Prompt: Copy every line from the material below that holds "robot".

Available records:
◇ ◇ ◇ ◇

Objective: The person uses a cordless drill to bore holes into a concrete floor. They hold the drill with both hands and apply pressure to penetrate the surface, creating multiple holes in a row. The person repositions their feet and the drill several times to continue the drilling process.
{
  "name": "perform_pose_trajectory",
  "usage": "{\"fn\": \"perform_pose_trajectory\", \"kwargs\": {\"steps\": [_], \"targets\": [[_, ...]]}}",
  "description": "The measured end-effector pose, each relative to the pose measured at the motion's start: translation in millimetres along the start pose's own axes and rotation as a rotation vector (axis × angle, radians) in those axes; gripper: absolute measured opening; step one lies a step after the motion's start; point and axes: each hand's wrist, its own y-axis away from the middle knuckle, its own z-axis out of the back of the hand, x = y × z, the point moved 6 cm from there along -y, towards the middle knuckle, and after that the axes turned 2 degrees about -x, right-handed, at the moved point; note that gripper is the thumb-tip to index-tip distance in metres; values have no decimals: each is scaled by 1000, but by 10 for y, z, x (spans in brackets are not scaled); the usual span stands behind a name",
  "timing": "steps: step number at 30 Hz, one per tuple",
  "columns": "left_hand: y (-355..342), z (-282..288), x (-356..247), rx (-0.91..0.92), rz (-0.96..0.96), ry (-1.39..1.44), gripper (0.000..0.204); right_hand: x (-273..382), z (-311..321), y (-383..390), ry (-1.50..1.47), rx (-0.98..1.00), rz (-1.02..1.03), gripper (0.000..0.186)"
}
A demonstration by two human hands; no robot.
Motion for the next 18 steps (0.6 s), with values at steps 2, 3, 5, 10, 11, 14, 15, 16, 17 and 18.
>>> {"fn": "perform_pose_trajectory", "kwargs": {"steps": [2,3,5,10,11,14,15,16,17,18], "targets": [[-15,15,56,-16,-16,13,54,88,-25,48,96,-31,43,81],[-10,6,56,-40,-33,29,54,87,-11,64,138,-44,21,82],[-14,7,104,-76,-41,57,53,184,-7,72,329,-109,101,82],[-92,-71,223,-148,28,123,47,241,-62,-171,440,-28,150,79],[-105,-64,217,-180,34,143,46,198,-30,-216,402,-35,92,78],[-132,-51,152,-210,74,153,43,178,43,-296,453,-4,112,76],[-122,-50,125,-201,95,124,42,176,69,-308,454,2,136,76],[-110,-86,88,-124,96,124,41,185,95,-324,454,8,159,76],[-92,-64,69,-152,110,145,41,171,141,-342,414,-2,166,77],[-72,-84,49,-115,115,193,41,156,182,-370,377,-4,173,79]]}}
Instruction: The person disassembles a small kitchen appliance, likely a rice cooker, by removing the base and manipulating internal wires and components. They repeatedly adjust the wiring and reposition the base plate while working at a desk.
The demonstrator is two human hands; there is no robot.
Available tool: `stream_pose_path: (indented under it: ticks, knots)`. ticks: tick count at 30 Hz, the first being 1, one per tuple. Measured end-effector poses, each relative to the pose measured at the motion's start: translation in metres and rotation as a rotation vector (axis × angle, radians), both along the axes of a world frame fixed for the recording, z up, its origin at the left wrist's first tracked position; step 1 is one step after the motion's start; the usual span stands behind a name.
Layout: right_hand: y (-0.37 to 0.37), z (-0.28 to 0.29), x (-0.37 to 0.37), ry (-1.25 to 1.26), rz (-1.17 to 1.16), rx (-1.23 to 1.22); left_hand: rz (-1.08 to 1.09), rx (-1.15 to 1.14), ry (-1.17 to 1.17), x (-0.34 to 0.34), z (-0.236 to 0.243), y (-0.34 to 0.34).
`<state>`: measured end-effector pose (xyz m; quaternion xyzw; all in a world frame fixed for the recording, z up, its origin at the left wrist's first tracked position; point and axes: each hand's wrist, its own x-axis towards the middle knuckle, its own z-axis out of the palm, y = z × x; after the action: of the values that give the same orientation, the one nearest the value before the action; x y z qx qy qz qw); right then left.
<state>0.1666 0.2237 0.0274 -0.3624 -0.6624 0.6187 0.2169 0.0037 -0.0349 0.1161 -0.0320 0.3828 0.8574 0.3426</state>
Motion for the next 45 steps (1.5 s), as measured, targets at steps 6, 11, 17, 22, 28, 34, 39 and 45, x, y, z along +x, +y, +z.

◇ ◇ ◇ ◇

Your solution:
A demonstration by two human hands; no robot.
The demonstrator is two human hands; there is no robot.

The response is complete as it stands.